Et ainsi au XXe siècle – et au XXIe. Dans le film de science-fiction Prometheus (2012) de Ridley Scott, l’équipage du vaisseau spatial Prometheus cherche les origines de l’humanité et découvre une menace qui pourrait déclencher son extinction. Au-delà du thème des extraterrestres, le film s’intéresse non seulement aux monstres, mais à qui les a créés, et pourquoi; et si notre espèce est tout aussi destructrice. Alors que le livre de Jared Hickman, Black Prometheus (2016), regarde en arrière, la renaissance et la réinvention modernes de Prométhée à travers les genres, des récits d’esclaves à la poésie romantique et Marx, et relit la réception du mythe en termes de tentative des XVIIIe et XIXe siècles de valider la domination blanche sur la révolte des esclaves noirs. Mais c’est surtout depuis la scission de l’atome, que nous avons reconnu la résonance du mythe pour une ère nucléaire.

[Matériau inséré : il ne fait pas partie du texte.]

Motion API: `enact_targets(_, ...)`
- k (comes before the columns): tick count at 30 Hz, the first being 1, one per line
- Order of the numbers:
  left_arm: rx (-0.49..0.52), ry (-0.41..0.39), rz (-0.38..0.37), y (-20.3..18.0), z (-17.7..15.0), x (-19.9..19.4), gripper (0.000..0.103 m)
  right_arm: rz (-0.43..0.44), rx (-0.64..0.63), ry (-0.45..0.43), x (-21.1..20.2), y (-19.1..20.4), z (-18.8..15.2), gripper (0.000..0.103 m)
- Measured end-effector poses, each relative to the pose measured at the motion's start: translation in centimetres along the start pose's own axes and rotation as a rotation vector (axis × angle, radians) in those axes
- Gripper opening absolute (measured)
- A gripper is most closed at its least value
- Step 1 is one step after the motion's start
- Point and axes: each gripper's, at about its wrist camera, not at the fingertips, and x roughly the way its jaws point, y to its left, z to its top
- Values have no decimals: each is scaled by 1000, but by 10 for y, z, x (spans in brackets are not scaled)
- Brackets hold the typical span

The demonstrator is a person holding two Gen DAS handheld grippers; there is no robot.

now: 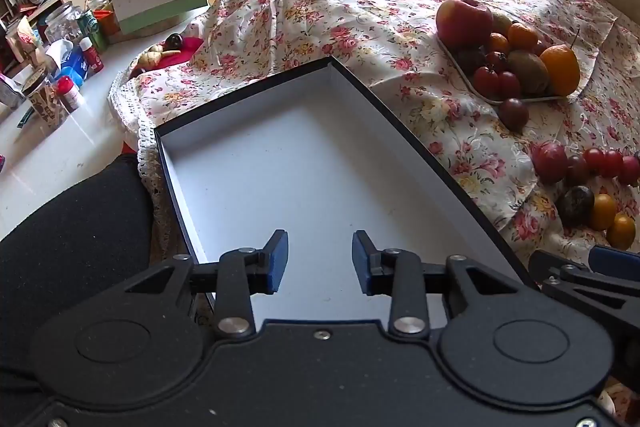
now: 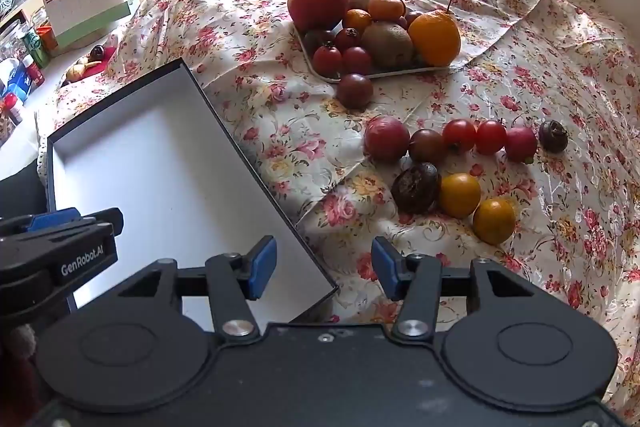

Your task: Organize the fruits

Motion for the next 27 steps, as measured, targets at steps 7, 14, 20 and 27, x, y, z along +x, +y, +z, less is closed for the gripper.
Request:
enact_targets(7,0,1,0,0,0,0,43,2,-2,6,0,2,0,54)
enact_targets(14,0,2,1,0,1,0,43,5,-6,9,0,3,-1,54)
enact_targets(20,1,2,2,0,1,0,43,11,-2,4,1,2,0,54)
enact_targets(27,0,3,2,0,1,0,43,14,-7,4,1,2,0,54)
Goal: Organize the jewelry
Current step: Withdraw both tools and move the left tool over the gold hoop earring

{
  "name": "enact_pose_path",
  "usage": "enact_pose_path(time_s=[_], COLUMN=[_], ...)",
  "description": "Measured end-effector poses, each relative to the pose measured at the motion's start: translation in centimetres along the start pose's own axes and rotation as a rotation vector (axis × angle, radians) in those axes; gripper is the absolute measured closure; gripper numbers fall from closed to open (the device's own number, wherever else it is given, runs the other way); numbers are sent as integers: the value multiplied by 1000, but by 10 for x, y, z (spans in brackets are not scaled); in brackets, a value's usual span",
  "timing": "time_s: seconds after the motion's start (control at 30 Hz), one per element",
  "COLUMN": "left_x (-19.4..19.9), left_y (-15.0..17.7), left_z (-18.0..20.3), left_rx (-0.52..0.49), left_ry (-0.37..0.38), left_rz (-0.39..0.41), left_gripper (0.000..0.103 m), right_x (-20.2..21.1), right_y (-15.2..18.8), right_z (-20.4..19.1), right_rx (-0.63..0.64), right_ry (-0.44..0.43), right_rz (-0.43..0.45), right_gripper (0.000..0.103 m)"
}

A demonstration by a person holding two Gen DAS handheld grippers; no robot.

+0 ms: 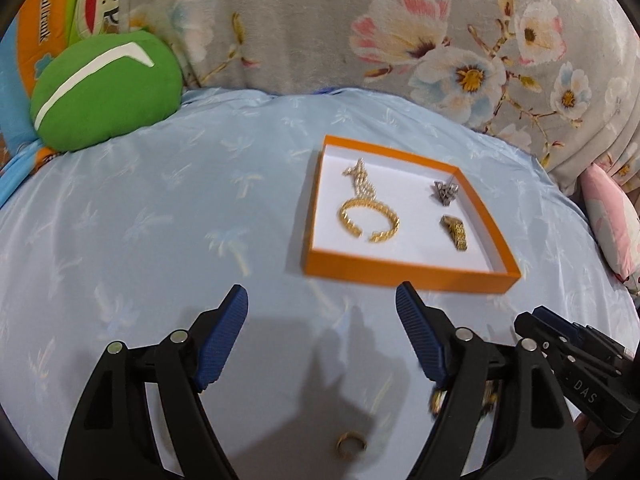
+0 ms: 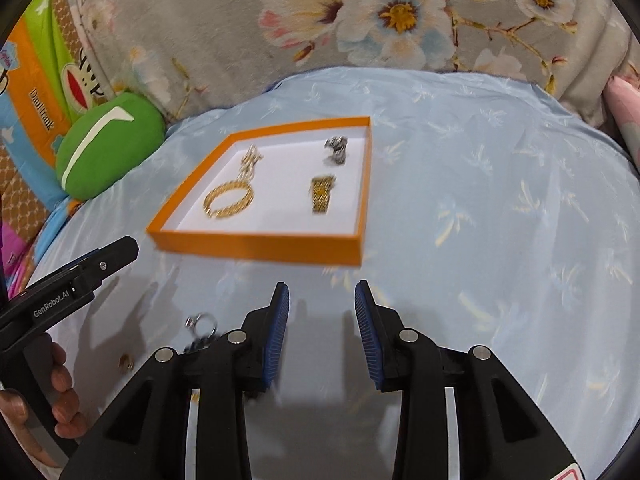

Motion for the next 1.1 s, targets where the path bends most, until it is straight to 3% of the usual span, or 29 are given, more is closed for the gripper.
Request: enact_pose_path(time_s=[0.33,0.63,0.83,1.1], left_x=[23,24,25,23], left_y=[43,57,67,71], left_z=[-13,-14,-3,3], left_rx=[-41,-52,-111,-146], left_ry=[-36,-30,-17,-25], left_rz=[-63,-124,-150,-156], left_gripper=[29,29,29,46], right_x=[17,21,23,23], right_y=[23,29,31,33], right_z=[-26,-27,-27,-27], right_rx=[28,11,1,-7], right_ry=[-12,-18,-18,-19], right_rz=[-23,-27,-28,-30], right_gripper=[69,69,69,68])
Point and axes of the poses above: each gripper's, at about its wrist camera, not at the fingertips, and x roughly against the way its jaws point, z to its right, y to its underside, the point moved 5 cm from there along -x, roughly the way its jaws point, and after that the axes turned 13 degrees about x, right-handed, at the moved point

Les acteurs (de gauche à droite) Michael Fassbender, Noomi Rapace, Charlize Theron et Logan Marshall-Green assistent à la Première mondiale de Prometheus de Ridley Scott en 2012 (Photo de Dave M. Benett / Getty Images)
Les représentations de Prometheus Bound ont tourné dans le monde entier après Hiroshima. La fission nucléaire est un feu prométhéen; Robert Oppenheimer est le Prométhée américain. Un livre sur l’histoire de la recherche, décrivant des responsables qui n’ont pas compris les dangers qui laissaient libre cours aux scientifiques, s’appelle La bombe Prométhée. Son sous-titre, Le projet Manhattan et le gouvernement dans le noir, reflète les liens qu’Eschyle fait ressortir entre le vol du feu et les questions de savoir, de secret et de pouvoir.
Tout cadeau volé comporte un risque, une violence et une culpabilité. Il y aura des conflits à ce sujet, dans le monde ou dans le soi. Car avant tout, le feu est le pouvoir. Un point d’interrogation moral plane sur la base de la civilisation. Nous avons une connaissance et un pouvoir que nous n’étions pas censés avoir. Et nous ne connaissons pas son coût.